What is expected:
Restate, word for word, the lines from the opening line of the data through the line containing "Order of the", both included, and nothing else.
- - - - -
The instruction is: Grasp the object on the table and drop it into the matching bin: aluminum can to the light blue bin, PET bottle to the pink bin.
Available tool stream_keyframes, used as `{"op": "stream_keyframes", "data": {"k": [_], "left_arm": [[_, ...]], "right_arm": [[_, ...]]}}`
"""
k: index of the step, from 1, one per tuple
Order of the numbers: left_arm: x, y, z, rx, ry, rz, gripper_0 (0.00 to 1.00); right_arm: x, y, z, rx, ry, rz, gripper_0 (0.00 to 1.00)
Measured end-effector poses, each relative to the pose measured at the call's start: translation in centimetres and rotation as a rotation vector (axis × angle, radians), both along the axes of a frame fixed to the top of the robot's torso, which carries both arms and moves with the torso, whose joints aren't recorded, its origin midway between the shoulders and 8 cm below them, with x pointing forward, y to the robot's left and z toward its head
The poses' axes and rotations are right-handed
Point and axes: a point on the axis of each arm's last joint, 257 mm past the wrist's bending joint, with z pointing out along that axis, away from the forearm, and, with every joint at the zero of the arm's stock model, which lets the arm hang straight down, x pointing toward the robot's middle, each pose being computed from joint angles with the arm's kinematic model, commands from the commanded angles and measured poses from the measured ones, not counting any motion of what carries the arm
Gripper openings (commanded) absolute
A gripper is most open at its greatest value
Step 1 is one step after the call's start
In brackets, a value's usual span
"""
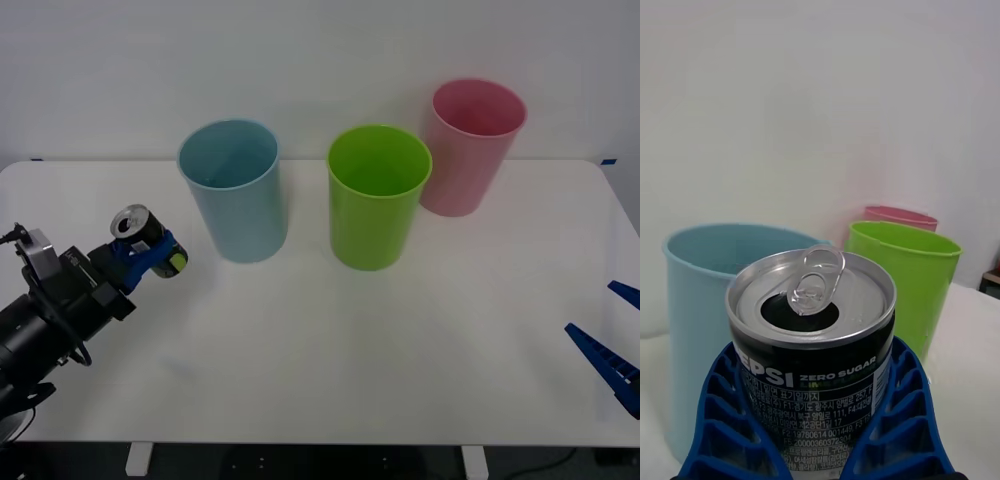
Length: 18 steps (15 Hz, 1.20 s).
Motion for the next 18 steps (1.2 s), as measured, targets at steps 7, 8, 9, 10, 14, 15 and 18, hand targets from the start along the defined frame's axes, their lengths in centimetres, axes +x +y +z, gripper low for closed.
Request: {"op": "stream_keyframes", "data": {"k": [7,8,9,10,14,15,18], "left_arm": [[0.0,1.3,6.7,-0.078,-0.006,-0.012,0.00],[-0.1,1.4,7.6,-0.087,-0.004,-0.013,0.00],[-0.2,1.5,8.6,-0.100,0.000,-0.015,0.00],[-0.2,1.6,9.5,-0.117,0.001,-0.017,0.00],[1.0,1.6,12.1,-0.134,0.000,0.026,0.00],[1.5,1.6,12.5,-0.123,-0.007,0.042,0.00],[3.6,1.1,13.6,-0.106,-0.023,0.083,0.00]], "right_arm": [[0.0,0.0,0.0,0.000,0.000,0.000,1.00],[0.0,0.0,0.0,0.000,0.000,0.000,1.00],[0.0,0.0,0.0,0.000,0.000,0.000,1.00],[0.0,0.0,0.0,0.000,0.000,0.000,1.00],[0.0,0.0,0.0,0.000,0.000,0.000,1.00],[0.0,0.0,0.0,0.000,0.000,0.000,1.00],[0.0,0.0,0.0,0.000,0.000,0.000,1.00]]}}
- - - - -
Finished exercise:
The instruction is: Grasp the object on the table and drop it into the matching bin: aluminum can to the light blue bin, PET bottle to the pink bin.
Available tool stream_keyframes, used as `{"op": "stream_keyframes", "data": {"k": [_], "left_arm": [[_, ...]], "right_arm": [[_, ...]]}}`
"""
k: index of the step, from 1, one per tuple
Order of the numbers: left_arm: x, y, z, rx, ry, rz, gripper_0 (0.00 to 1.00); right_arm: x, y, z, rx, ry, rz, gripper_0 (0.00 to 1.00)

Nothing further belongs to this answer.